Stored dataset items
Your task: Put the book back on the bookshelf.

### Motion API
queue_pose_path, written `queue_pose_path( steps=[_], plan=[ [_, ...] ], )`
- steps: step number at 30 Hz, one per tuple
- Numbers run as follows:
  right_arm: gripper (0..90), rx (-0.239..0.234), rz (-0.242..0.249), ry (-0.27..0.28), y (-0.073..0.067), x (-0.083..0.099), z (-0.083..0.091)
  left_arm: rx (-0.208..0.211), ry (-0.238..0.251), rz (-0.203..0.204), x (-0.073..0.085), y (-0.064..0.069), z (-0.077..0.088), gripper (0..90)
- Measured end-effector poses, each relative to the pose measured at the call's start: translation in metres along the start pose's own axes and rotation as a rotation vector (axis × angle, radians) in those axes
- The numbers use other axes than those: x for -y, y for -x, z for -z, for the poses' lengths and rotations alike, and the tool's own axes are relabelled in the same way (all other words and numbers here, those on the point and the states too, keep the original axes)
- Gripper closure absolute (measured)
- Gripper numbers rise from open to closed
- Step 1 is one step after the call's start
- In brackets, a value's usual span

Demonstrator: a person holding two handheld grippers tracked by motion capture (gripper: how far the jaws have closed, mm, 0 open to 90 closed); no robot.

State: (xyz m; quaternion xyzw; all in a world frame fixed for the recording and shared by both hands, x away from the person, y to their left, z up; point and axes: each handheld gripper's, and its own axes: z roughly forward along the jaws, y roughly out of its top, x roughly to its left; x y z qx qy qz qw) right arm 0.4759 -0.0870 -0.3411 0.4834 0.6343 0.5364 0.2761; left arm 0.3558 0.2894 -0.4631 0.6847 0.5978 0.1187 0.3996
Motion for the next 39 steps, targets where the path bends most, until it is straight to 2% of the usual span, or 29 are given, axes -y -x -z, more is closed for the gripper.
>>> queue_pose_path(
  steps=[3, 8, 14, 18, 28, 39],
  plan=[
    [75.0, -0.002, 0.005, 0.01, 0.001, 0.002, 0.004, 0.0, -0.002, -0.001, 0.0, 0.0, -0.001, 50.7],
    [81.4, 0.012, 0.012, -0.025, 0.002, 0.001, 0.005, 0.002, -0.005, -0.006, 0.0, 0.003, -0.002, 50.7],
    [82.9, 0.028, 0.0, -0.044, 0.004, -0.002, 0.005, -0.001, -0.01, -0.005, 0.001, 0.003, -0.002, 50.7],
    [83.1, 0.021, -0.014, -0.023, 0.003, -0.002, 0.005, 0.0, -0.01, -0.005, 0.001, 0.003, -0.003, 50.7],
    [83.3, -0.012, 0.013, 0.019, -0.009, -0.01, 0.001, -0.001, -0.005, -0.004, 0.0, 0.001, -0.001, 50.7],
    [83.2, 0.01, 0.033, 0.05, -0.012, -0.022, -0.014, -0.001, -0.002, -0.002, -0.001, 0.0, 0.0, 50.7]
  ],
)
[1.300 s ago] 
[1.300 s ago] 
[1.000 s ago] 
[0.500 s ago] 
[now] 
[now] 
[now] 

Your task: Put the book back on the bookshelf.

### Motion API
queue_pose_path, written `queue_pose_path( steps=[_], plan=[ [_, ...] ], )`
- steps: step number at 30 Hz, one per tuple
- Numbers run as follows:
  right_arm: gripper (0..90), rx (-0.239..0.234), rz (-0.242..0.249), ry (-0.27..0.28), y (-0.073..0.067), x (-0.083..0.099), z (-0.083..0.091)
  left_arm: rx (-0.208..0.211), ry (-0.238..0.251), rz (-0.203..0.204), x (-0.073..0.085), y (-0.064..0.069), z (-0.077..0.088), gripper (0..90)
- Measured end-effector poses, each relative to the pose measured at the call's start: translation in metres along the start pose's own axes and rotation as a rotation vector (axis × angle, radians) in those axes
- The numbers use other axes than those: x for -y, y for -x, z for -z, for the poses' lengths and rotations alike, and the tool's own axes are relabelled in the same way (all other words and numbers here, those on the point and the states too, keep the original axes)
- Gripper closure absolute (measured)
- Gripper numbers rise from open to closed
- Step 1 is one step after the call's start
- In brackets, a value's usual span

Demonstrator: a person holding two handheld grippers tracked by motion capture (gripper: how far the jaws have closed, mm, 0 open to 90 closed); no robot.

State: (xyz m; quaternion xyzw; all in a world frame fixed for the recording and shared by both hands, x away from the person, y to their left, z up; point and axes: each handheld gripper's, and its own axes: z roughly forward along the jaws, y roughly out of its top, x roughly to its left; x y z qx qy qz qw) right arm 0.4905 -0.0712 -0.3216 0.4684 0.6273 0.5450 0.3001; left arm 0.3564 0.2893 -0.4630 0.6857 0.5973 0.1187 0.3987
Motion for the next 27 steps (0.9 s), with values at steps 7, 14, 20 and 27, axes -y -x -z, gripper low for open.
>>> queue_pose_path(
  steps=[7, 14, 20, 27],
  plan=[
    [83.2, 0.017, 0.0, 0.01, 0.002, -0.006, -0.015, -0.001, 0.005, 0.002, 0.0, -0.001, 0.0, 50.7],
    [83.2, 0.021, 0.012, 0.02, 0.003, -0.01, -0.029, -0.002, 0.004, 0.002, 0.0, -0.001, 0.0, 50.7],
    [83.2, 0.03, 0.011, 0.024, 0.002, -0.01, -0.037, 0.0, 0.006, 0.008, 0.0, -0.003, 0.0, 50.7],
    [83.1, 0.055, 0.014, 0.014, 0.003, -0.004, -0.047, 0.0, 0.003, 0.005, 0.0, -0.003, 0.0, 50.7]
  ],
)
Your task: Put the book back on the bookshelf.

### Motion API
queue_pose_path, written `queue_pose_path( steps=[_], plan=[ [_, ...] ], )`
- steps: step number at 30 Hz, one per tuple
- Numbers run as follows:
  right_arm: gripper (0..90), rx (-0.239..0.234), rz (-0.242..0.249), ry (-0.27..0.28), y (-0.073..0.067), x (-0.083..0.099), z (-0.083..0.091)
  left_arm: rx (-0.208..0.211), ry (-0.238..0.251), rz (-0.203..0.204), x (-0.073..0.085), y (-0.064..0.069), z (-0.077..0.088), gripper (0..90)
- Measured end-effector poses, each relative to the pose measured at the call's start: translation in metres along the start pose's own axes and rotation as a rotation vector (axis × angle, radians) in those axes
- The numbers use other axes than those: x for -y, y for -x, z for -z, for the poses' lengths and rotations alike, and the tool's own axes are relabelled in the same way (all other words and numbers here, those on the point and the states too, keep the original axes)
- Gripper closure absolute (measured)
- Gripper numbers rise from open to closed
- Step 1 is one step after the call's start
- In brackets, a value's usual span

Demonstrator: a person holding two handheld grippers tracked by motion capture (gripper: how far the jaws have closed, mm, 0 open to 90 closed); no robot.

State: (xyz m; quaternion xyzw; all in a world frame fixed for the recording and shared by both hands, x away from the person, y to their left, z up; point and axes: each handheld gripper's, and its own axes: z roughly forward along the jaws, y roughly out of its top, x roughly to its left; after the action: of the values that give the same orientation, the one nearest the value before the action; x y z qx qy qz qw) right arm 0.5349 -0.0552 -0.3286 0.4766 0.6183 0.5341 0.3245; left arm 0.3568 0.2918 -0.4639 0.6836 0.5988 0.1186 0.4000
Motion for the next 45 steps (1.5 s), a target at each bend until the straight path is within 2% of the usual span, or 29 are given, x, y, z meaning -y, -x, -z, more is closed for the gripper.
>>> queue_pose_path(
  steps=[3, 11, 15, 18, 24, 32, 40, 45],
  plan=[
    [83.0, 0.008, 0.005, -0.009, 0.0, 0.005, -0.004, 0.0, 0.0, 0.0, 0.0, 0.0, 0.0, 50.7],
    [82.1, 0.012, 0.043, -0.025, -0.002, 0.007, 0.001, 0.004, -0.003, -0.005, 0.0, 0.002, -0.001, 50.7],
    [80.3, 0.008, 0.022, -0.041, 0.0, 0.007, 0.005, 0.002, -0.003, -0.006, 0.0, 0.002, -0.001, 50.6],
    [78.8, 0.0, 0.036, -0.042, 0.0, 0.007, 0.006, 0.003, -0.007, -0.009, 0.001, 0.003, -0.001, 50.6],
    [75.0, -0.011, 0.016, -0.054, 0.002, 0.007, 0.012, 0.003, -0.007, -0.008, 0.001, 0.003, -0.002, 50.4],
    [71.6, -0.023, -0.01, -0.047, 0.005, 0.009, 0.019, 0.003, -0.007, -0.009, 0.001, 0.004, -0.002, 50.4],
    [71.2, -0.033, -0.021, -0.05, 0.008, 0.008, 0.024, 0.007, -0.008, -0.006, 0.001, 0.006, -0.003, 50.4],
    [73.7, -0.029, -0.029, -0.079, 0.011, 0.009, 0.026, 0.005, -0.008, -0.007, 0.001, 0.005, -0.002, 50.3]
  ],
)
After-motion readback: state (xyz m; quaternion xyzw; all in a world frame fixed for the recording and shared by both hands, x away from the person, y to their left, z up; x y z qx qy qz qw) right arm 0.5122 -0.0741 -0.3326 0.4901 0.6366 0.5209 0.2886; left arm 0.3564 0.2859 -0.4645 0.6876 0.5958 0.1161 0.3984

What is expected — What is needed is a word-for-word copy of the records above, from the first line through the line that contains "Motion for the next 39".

Task solution —
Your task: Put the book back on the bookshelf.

### Motion API
queue_pose_path, written `queue_pose_path( steps=[_], plan=[ [_, ...] ], )`
- steps: step number at 30 Hz, one per tuple
- Numbers run as follows:
  right_arm: gripper (0..90), rx (-0.239..0.234), rz (-0.242..0.249), ry (-0.27..0.28), y (-0.073..0.067), x (-0.083..0.099), z (-0.083..0.091)
  left_arm: rx (-0.208..0.211), ry (-0.238..0.251), rz (-0.203..0.204), x (-0.073..0.085), y (-0.064..0.069), z (-0.077..0.088), gripper (0..90)
- Measured end-effector poses, each relative to the pose measured at the call's start: translation in metres along the start pose's own axes and rotation as a rotation vector (axis × angle, radians) in those axes
- The numbers use other axes than those: x for -y, y for -x, z for -z, for the poses' lengths and rotations alike, and the tool's own axes are relabelled in the same way (all other words and numbers here, those on the point and the states too, keep the original axes)
- Gripper closure absolute (measured)
- Gripper numbers rise from open to closed
- Step 1 is one step after the call's start
- In brackets, a value's usual span

Demonstrator: a person holding two handheld grippers tracked by motion capture (gripper: how far the jaws have closed, mm, 0 open to 90 closed); no robot.

State: (xyz m; quaternion xyzw; all in a world frame fixed for the recording and shared by both hands, x away from the person, y to their left, z up; point and axes: each handheld gripper's, and its own axes: z roughly forward along the jaws, y roughly out of its top, x roughly to its left; x y z qx qy qz qw) right arm 0.4759 -0.0870 -0.3411 0.4834 0.6343 0.5364 0.2761; left arm 0.3558 0.2894 -0.4631 0.6847 0.5978 0.1187 0.3996
Motion for the next 39 steps, targets where the path bends most, until it is straight to 2% of the usual span, or 29 are given, axes -y -x -z, more is closed for the gripper.

This finishes the exercise.